4A). It is yet to be determined whether the reduced inflammatory response in TLR4−/− mice was responsible for retardation of compensatory proliferation. Therefore, we generated TLR4-chimeric mice using irradiation and bone-marrow transplantation (BMT). Successful BMT in all mice was confirmed

GDC 0199 by assessing expression of TLR4 using genomic DNA from tail, blood, bone marrow (Fig. 4B). Expression of TLR4 on Kupffer cells (CD11b+) isolated from the chimeric mice was demonstrated by flow cytometry (Supporting Information Fig. 5). As expected, chimeric mice containing TLR4−/− bone marrow showed a significant reduction in TNFα and IL-6 production in the livers in response to DEN compared to mice transplanted with wt bone marrow (Fig. 4C), and the

levels of circulating TNFα and IL-6 were also lower in chimeric mice containing TLR4−/− bone marrow (Fig. 4D). In contrast, chimeric mice containing Raf inhibitor TLR4-wt bone marrow, but TLR4−/− resident liver cells (wt/TLR4−/−), had markedly elevated inflammatory responses relative to TLR4−/−/TLR4−/− mice. The restoration of inflammatory activation in TLR4−/− mice coincided with the presence of extended areas of epithelial proliferation, as visualized by immunohistochemical staining for Ki-67 (Fig. 4E).
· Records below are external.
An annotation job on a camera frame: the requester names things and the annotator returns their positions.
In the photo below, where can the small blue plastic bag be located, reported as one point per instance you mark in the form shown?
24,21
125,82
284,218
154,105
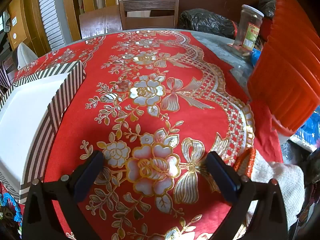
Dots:
255,57

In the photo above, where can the striped jewelry box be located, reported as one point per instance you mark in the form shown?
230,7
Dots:
25,110

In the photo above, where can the white towel orange trim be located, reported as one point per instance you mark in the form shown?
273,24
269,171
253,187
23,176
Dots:
277,180

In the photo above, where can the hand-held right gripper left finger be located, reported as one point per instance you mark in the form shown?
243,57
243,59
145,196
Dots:
87,177

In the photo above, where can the orange plastic container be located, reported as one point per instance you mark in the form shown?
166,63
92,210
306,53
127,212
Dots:
287,67

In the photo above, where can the blue patterned plastic bag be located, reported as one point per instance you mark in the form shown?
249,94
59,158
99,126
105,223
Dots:
308,132

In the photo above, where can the red floral tablecloth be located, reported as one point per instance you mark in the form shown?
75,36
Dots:
195,62

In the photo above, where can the white padded chair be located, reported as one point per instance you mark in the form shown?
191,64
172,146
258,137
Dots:
25,55

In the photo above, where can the white louvered door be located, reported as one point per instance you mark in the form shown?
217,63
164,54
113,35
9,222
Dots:
51,12

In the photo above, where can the clear plastic jar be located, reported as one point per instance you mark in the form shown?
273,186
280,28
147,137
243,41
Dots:
246,27

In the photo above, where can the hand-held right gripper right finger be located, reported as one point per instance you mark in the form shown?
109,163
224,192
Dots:
223,180

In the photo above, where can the slatted wooden chair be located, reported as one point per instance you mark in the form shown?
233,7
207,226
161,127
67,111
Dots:
150,20

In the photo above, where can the large black plastic bag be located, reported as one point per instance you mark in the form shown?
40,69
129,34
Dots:
207,21

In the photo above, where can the small black plastic bag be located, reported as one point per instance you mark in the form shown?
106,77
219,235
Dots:
267,5

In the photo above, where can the white light switch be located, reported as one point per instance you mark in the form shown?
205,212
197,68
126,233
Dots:
14,21

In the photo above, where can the grey hanging cloth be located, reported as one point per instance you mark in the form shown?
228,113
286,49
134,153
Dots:
7,20

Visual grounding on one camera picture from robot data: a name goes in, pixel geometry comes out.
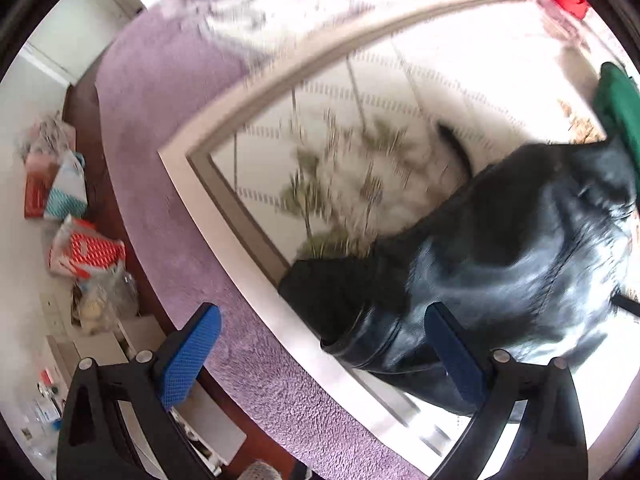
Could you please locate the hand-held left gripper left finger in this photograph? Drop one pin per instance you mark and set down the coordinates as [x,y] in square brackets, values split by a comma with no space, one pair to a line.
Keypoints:
[190,355]

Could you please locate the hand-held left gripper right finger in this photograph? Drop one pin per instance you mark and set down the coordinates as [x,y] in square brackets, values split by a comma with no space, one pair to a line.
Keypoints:
[457,360]

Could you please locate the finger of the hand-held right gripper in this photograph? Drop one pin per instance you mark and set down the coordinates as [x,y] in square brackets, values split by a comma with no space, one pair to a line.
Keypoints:
[627,305]

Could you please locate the black leather jacket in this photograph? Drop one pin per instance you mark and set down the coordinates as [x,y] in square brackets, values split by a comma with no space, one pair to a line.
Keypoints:
[500,260]

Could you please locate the clear plastic bag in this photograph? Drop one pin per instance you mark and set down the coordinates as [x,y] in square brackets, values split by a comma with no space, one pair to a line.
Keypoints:
[105,300]

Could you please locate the person's legs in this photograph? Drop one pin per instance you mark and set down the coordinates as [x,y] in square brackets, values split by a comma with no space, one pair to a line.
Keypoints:
[260,472]

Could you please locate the red and white packet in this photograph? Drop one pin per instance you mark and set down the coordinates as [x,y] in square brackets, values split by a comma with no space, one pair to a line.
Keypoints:
[87,252]

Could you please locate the green garment with white stripes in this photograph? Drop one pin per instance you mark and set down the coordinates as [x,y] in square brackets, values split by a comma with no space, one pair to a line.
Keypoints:
[620,105]

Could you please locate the teal patterned bag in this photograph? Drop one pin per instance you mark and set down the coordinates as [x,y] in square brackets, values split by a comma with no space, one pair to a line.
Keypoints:
[67,190]

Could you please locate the red box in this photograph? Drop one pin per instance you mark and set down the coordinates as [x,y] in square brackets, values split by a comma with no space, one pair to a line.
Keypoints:
[37,190]

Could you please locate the bed with floral cover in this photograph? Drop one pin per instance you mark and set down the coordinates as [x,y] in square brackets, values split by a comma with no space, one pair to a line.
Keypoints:
[165,110]

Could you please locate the crumpled patterned bag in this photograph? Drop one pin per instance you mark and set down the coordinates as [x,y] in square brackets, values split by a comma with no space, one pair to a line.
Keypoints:
[45,132]

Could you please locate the white diamond-pattern mat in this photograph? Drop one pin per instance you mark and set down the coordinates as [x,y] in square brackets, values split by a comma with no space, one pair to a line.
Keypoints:
[400,85]

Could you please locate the white wardrobe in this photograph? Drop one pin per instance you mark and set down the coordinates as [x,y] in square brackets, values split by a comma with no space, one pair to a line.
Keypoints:
[75,25]

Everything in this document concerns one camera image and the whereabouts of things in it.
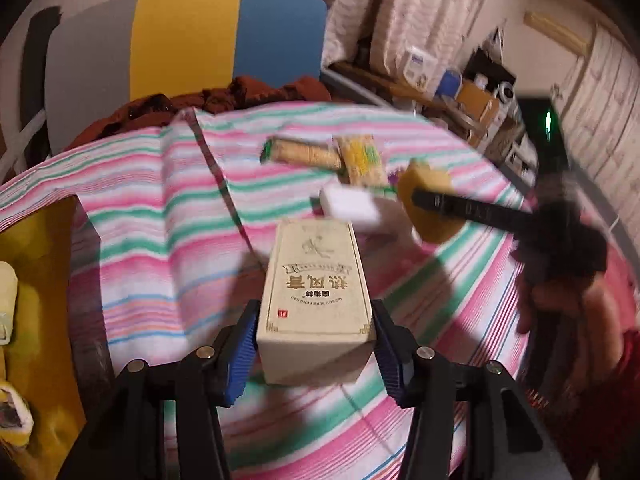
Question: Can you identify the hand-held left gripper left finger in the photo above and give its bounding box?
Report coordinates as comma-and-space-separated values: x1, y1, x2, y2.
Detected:
57, 300, 261, 480

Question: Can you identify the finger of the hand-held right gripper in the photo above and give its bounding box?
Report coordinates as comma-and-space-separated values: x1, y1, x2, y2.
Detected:
411, 187, 536, 233

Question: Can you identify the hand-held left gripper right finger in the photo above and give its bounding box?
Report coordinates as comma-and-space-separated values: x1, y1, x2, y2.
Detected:
371, 300, 566, 480

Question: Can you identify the yellow sponge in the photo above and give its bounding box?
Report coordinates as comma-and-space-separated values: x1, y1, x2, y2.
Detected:
397, 160, 468, 243

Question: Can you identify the beige cardboard box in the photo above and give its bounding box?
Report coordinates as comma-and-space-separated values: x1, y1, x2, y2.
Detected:
255, 220, 377, 387

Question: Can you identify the gold metal tin tray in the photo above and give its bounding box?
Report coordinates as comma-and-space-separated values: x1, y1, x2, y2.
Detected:
0, 195, 108, 480

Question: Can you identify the beige plush toy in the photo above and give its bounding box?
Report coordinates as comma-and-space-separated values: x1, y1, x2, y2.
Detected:
0, 264, 21, 346

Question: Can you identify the person's right hand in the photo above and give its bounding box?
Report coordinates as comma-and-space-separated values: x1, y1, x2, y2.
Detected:
516, 274, 631, 392

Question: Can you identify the brown cardboard box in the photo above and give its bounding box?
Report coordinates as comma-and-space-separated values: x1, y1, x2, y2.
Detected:
457, 81, 501, 122

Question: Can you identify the round black white device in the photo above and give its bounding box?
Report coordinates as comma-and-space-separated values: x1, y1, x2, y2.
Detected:
492, 80, 518, 106

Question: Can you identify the yellow green snack packet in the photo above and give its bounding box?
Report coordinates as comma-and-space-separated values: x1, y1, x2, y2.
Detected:
334, 134, 390, 187

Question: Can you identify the white rectangular box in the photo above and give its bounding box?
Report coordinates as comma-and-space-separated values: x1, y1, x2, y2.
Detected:
319, 183, 416, 233

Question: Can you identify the pink green striped tablecloth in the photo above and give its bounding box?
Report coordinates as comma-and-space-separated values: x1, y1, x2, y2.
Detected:
0, 102, 631, 480

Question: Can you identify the white box with blue label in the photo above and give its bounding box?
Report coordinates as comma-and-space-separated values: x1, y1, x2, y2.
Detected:
402, 46, 438, 86

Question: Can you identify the cluttered shelf of items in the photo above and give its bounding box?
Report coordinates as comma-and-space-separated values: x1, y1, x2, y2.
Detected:
327, 60, 501, 126

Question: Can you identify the rust brown jacket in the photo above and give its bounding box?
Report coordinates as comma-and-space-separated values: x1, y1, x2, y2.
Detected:
62, 76, 333, 153

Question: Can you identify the grey yellow blue chair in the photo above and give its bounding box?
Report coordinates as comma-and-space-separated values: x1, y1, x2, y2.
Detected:
0, 0, 391, 156

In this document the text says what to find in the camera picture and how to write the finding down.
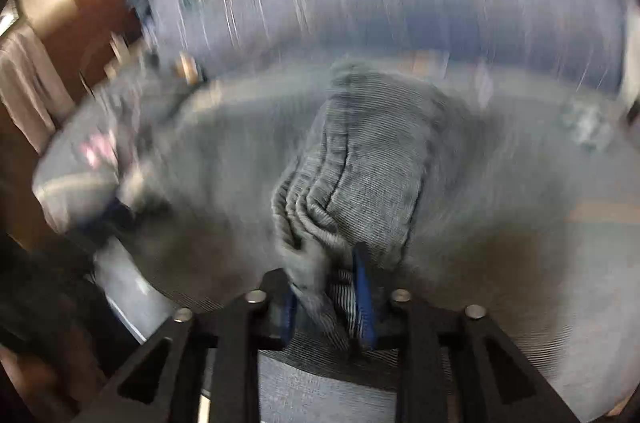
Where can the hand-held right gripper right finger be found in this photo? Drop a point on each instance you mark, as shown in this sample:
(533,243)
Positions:
(364,298)

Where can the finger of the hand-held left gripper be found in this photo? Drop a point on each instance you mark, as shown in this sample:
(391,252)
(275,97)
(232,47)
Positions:
(117,218)

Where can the brown headboard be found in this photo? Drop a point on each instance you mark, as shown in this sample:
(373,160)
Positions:
(95,18)

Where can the grey denim pants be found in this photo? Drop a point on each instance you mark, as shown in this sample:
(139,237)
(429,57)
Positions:
(370,163)

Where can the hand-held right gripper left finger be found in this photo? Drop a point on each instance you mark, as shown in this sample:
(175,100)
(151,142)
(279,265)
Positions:
(287,318)

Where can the pale hanging cloth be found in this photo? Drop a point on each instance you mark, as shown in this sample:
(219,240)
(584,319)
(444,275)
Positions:
(30,93)

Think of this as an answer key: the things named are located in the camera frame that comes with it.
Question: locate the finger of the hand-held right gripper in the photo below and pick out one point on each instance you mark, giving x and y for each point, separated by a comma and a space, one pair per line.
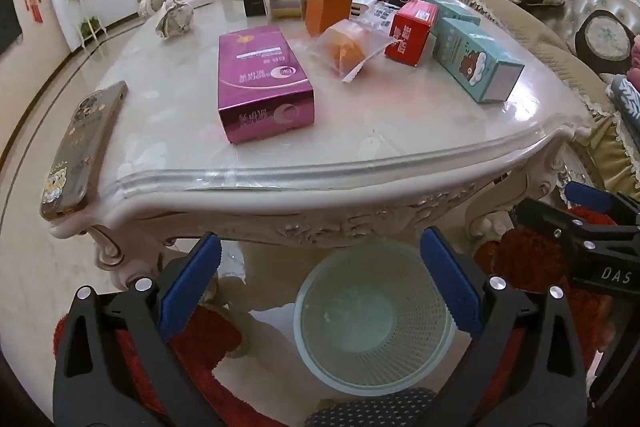
575, 232
587, 196

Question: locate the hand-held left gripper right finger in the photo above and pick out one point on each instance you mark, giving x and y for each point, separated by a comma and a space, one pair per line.
447, 282

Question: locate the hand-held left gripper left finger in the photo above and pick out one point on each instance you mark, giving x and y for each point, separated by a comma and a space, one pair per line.
192, 282

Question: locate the pale green plastic wastebasket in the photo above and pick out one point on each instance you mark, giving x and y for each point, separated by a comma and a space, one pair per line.
375, 322

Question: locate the white charger plug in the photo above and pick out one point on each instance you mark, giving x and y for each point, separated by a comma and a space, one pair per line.
362, 9

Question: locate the person's right leg red fleece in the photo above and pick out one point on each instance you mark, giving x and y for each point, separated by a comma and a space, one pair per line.
540, 257

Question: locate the person's leg red fleece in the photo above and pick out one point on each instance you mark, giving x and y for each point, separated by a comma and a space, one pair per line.
540, 257
200, 347

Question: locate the person's left leg red fleece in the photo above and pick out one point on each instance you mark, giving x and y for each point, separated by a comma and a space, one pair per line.
200, 347

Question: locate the teal patterned folded cloth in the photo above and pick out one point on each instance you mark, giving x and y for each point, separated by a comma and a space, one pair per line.
625, 102

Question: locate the navy dotted garment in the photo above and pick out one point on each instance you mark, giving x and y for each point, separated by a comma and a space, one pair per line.
370, 409

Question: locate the teal box with bear print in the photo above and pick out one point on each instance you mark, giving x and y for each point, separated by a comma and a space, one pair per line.
475, 59

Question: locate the phone with cartoon case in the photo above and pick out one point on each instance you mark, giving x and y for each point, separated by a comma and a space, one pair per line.
75, 147

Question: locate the magenta cardboard box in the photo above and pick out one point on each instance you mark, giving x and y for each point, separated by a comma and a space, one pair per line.
260, 77

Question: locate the plain teal box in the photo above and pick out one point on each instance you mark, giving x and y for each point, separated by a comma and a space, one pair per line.
450, 9

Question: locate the red cardboard box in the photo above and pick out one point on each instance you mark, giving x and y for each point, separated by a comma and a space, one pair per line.
407, 34

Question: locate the orange cake in clear wrapper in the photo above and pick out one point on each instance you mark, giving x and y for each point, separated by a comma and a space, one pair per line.
345, 47

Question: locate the crumpled paper ball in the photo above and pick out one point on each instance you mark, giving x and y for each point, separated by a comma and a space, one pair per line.
175, 19

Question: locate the clear printed plastic bag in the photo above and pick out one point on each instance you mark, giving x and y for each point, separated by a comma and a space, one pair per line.
382, 14

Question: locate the small potted plant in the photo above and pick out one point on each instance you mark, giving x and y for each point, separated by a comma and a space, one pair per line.
91, 27

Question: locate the tall orange box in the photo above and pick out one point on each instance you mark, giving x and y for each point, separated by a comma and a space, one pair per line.
327, 4

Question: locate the black television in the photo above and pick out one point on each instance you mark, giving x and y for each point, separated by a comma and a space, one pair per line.
9, 22

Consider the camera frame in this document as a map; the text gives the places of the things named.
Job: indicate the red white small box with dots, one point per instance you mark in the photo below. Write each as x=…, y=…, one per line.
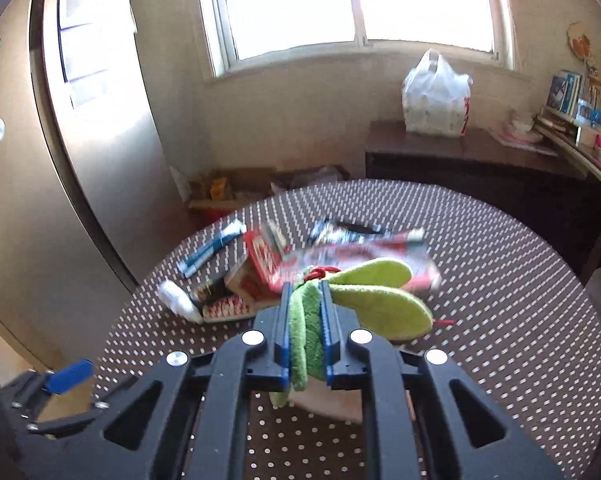
x=263, y=260

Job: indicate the black white packet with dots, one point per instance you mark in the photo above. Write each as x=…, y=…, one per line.
x=345, y=230

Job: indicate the open brown cardboard box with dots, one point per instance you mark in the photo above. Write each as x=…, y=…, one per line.
x=260, y=180

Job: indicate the white tube with dark cap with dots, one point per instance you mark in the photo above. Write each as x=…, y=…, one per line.
x=178, y=300

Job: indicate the white framed window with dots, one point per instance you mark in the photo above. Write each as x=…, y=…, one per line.
x=360, y=5

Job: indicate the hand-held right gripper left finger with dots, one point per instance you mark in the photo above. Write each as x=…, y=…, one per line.
x=283, y=330

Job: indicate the dark wooden sideboard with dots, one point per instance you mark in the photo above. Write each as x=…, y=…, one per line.
x=470, y=175

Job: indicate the red cardboard box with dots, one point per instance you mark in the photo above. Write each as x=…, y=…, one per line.
x=205, y=216

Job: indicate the blue white toothpaste tube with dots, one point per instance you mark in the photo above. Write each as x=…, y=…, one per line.
x=213, y=250

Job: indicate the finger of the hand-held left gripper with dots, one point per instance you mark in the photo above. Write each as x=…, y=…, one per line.
x=70, y=375

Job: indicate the brown polka dot tablecloth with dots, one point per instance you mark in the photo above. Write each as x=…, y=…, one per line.
x=480, y=370

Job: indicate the pink placemat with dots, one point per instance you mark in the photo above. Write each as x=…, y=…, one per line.
x=523, y=141

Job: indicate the orange cartoon wall decoration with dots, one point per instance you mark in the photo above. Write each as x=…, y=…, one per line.
x=579, y=40

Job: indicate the white plastic shopping bag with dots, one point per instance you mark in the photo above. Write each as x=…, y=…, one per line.
x=435, y=100

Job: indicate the green plush toy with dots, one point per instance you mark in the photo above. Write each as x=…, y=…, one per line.
x=380, y=305

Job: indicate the wooden wall shelf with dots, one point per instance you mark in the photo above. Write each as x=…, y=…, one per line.
x=580, y=152

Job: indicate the row of books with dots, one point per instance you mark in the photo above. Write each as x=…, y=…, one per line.
x=580, y=95

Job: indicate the silver double-door refrigerator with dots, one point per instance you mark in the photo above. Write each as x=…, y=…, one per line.
x=80, y=185

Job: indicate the red printed snack wrapper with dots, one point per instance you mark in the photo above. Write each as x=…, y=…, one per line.
x=380, y=255

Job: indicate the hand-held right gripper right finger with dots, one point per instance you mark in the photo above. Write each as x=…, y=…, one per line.
x=328, y=330

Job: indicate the beige paper piece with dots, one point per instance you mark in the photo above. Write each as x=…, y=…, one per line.
x=330, y=405

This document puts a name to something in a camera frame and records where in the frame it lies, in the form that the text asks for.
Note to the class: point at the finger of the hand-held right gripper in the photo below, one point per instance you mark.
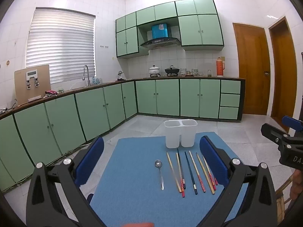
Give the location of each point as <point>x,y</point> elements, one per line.
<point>293,124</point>
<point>272,131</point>

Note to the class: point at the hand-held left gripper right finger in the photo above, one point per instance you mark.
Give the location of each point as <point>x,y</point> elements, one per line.
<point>211,160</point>

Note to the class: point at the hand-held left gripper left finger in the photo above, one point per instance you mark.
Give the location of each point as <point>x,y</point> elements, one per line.
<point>91,160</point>

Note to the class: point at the dark blue chopstick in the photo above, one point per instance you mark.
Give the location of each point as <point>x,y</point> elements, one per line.
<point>190,172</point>

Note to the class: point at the black chopstick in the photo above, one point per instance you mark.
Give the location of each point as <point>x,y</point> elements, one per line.
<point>179,158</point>

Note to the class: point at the white double utensil holder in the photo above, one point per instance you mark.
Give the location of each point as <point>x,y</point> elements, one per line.
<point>174,134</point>

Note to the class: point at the metal spoon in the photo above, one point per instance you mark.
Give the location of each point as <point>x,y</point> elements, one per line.
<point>158,163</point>

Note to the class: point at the person's right hand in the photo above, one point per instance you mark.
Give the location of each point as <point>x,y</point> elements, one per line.
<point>296,184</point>

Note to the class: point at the wooden chair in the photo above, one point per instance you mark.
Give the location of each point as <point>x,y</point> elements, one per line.
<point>283,194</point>

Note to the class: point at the blue table mat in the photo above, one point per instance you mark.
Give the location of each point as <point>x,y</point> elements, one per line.
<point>132,170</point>

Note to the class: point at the green base cabinet run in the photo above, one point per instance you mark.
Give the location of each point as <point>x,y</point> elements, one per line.
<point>165,99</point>

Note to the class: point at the pink cloth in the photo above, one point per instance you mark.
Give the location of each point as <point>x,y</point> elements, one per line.
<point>51,92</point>

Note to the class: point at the blue bottles by sink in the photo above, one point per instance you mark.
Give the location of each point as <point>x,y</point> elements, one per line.
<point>97,80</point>

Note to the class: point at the orange thermos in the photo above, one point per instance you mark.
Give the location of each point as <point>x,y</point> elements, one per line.
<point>220,68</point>

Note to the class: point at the metal kitchen faucet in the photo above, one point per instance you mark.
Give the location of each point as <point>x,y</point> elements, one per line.
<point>88,75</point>

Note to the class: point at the small glass jar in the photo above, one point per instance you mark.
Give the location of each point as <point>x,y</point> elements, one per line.
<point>209,73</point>

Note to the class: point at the patterned bowl stack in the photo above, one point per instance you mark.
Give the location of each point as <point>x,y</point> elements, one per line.
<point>194,72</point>

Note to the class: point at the metal kettle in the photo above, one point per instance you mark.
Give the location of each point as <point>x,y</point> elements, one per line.
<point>120,73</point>

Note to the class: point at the stack of bowls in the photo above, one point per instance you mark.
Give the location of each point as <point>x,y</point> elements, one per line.
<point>183,72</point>

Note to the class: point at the black wok with lid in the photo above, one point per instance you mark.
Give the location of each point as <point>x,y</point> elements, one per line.
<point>172,70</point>

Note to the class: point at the white cooking pot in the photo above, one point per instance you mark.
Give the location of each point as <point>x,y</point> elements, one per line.
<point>154,71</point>

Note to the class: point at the white window blind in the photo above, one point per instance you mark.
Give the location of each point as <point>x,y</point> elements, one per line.
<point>61,45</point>

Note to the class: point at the black range hood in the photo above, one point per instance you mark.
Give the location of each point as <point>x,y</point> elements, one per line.
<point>161,43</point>

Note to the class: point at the blue hood chimney cover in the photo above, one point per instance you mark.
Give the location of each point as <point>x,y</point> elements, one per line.
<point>161,30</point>

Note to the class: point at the wooden door with frame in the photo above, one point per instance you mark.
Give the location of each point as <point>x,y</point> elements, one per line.
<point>283,75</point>

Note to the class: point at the green wall cabinet unit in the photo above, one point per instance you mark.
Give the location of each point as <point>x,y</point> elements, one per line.
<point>208,30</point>

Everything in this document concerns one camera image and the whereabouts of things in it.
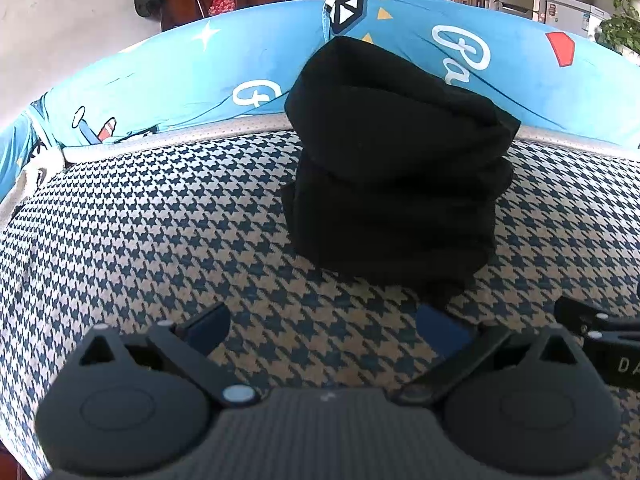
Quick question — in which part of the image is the leafy potted plant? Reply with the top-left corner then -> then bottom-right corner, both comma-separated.
597,0 -> 640,56

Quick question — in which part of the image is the houndstooth sofa seat cushion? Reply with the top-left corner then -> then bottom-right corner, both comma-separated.
0,115 -> 640,480

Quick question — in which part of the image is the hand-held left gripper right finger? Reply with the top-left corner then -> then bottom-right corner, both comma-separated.
392,305 -> 591,408

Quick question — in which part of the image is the blue printed sofa cover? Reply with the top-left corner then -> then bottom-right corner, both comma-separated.
0,0 -> 640,186

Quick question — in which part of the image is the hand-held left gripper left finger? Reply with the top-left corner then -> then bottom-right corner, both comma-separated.
77,302 -> 258,408

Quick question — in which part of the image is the black shirt with red print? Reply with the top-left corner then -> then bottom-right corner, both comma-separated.
281,36 -> 522,311

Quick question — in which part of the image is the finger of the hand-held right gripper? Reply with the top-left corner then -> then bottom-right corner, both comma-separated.
554,296 -> 640,337

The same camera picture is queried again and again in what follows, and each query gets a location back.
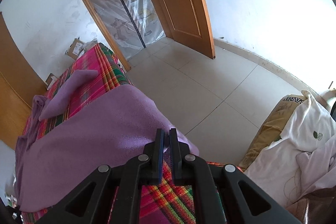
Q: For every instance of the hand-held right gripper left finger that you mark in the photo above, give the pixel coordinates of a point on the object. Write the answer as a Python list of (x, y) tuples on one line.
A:
[(158, 155)]

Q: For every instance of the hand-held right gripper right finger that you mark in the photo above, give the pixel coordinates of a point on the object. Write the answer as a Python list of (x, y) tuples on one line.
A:
[(173, 155)]

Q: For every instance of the purple fleece sweater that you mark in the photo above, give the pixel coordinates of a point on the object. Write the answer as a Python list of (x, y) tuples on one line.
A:
[(92, 134)]

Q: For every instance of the brown paper sack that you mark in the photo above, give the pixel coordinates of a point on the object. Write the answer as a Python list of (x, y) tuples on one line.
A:
[(267, 129)]

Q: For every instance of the plaid bed sheet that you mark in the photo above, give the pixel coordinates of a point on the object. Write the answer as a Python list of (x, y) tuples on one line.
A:
[(89, 61)]

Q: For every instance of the plastic mailer bags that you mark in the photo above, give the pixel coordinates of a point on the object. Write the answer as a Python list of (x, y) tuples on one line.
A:
[(90, 47)]

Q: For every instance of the white bedding pile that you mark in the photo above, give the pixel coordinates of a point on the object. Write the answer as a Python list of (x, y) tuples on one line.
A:
[(302, 134)]

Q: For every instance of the white cardboard box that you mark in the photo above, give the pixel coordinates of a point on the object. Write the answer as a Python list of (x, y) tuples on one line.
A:
[(51, 81)]

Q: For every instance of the brown cardboard box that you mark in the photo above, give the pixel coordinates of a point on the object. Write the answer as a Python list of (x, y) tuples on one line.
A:
[(74, 49)]

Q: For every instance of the transparent printed door curtain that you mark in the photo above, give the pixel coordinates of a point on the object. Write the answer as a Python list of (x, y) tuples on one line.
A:
[(126, 16)]

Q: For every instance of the wooden door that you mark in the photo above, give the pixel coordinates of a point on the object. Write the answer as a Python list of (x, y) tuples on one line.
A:
[(178, 3)]

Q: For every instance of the wooden wardrobe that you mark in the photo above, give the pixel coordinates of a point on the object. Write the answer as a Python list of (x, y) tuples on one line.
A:
[(13, 95)]
Kupffer cells are the main targets of LPS in the liver, and they have a pivotal role in the induction of TNFα and IL-6. As inactivation of Kupffer cells has been shown to MCE公司 cause a significant reduction in cytokine production and complementary proliferation in response to DEN,14 these data clearly indicate that TLR4 in Kupffer cells was generally required for inflammatory cytokine production and compensatory proliferation in

response to DEN exposure. NF-κB is involved in signal transduction of various extracellular stress stimuli including DEN treatment14 and regulates both proinflammatory and protective responses in the liver.19,20 We detected a marked decrease in nuclear staining of NF-κB, which is predominantly adjacent to the centrilobular area, in livers of DEN-treated-TLR4−/− mice compared to DEN-treated wt mice (Fig. 5A). ChIP assay revealed reduced binding of NF-κB to the promoter regions of its downstream genes including Bcl-xl, A20 and MnSOD(Supporting Information Fig. 6A) in TLR4−/− mice than wt mice. Consistently, quantitative PCR analysis revealed evidently decreased expression of A20 and Bcl-xl(Fig. 5B). Previous results suggest that ROS production contributes to DEN-induced cell apoptosis, whereas NF-κB inhibits oxidative stress through controlling expression of Mn-superoxide dismutase (MnSOD), a mitochondrial enzyme that detoxifies superoxide anions.21 Indeed, TLR4−/− mice exhibited decreased expression MnSOD but not CuZnSOD(Fig. 5C). The levels of reduced glutathione (GSH), a major cellular antioxidant, were much lower in the livers of DEN-treated TLR4−/− mice than in similarly treated wt mice (Fig. 5D).